# Week 7 Homework --- Deep Cross-Sectional Model

**Quantitative Finance ML Course**

**Total: 100 points**

---

## Overview

In this homework, you will:
1. Implement the Gu-Kelly-Xiu feedforward architecture in PyTorch
2. Train with expanding-window cross-validation
3. Compare against your best tree-based model from Week 5
4. Build a model ensemble (NN + XGBoost + LightGBM)
5. Analyze where neural nets win vs trees

### Grading

| Part | Points | Topic |
|------|--------|-------|
| 1 | 20 | Gu-Kelly-Xiu architecture |
| 2 | 25 | Expanding-window CV with MPS |
| 3 | 25 | Compare against Week 5 best model |
| 4 | 15 | Ensemble (NN + XGBoost + LightGBM) |
| 5 | 15 | Analysis: where NN wins vs trees |

In [None]:
import numpy as np
import pandas as pd
import matplotlib.pyplot as plt
import torch
import torch.nn as nn
from torch.utils.data import Dataset, DataLoader
from scipy.stats import spearmanr
import warnings
warnings.filterwarnings('ignore')

plt.style.use('seaborn-v0_8-whitegrid')
plt.rcParams['figure.figsize'] = (12, 5)

# Device selection
if torch.backends.mps.is_available():
    device = torch.device('mps')
elif torch.cuda.is_available():
    device = torch.device('cuda')
else:
    device = torch.device('cpu')
print(f'Using device: {device}')

In [None]:
# --- Data generation (same synthetic panel as lecture/seminar) ---

np.random.seed(42)
n_stocks = 500
n_months = 240  # 20 years for expanding window

records = []
for t in range(n_months):
    for i in range(n_stocks):
        mom_1m = np.random.randn() * 0.08
        mom_12m = np.random.randn() * 0.20
        vol_20d = np.abs(np.random.randn()) * 0.02 + 0.01
        size = np.random.randn() * 2 + 15
        bm = np.random.randn() * 0.5
        turnover = np.abs(np.random.randn()) * 0.01
        rev_1m = np.random.randn() * 0.05

        ret_next = (
            -0.002 * mom_1m + 0.003 * mom_12m - 0.005 * vol_20d
            + 0.001 * bm + 0.002 * np.sin(mom_12m * size)
            + np.random.randn() * 0.08
        )

        records.append({
            'date_idx': t, 'stock_id': i,
            'mom_1m': mom_1m, 'mom_12m': mom_12m, 'vol_20d': vol_20d,
            'size': size, 'bm': bm, 'turnover': turnover, 'rev_1m': rev_1m,
            'ret_next': ret_next
        })

df = pd.DataFrame(records)
feature_cols = ['mom_1m', 'mom_12m', 'vol_20d', 'size', 'bm', 'turnover', 'rev_1m']

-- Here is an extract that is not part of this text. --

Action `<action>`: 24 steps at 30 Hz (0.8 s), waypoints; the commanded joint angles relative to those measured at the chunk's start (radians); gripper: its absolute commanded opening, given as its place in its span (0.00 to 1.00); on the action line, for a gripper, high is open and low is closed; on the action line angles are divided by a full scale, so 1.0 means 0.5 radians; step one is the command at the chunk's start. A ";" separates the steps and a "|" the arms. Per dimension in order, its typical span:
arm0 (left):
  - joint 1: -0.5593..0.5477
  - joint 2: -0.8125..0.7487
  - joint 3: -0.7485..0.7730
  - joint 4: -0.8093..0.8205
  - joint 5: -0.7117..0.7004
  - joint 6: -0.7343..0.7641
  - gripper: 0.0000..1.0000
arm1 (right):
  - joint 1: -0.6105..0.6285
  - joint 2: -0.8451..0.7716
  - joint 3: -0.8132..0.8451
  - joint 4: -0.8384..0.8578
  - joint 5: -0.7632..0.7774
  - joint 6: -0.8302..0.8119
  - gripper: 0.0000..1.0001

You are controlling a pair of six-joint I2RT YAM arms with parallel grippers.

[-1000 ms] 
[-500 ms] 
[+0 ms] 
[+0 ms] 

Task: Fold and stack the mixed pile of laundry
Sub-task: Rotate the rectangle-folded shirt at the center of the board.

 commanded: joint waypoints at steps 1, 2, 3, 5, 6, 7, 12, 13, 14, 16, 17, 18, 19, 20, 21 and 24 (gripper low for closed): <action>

# Cross-sectional rank normalization
for col in feature_cols:
    df[col] = df.groupby('date_idx')[col].transform(
        lambda x: (x.rank() - 1) / (len(x) - 1) - 0.5
    )

print(f'Panel: {df.shape[0]:,} obs, {n_months} months, {n_stocks} stocks')

---

## Part 1: Gu-Kelly-Xiu Architecture (20 pts)

Implement the NN3 architecture from the paper:
- 3 hidden layers: 32 -> 16 -> 8
- BatchNorm + ReLU + Dropout after each hidden layer
- Single linear output

Also implement:
- `CrossSectionalDataset` class
- `EarlyStopping` class

**Grading**: Architecture correct (10), Dataset/EarlyStopping (5), forward pass works (5)

In [None]:
class CrossSectionalDataset(Dataset):
    def __init__(self, features, targets):
        # TODO
        pass

    def __len__(self):
        # TODO
        pass

    def __getitem__(self, idx):
        # TODO
        pass


class EarlyStopping:
    def __init__(self, patience=10):
        # TODO
        pass

    def step(self, val_loss, model):
        # TODO: return True if should stop
        pass

    def restore_best(self, model):
        # TODO
        pass


class GuKellyXiuNet(nn.Module):
    def __init__(self, input_dim, hidden_sizes=(32, 16, 8), dropout=0.5):
        super().__init__()
        # TODO: Build 3-layer network with BN, ReLU, Dropout
        pass

    def forward(self, x):
        # TODO
        pass


# Verify
model = GuKellyXiuNet(input_dim=len(feature_cols))
print(model)
x_test = torch.randn(32, len(feature_cols))
print(f'Output shape: {model(x_test).shape}')  # should be (32,)

---

## Part 2: Expanding-Window CV with MPS (25 pts)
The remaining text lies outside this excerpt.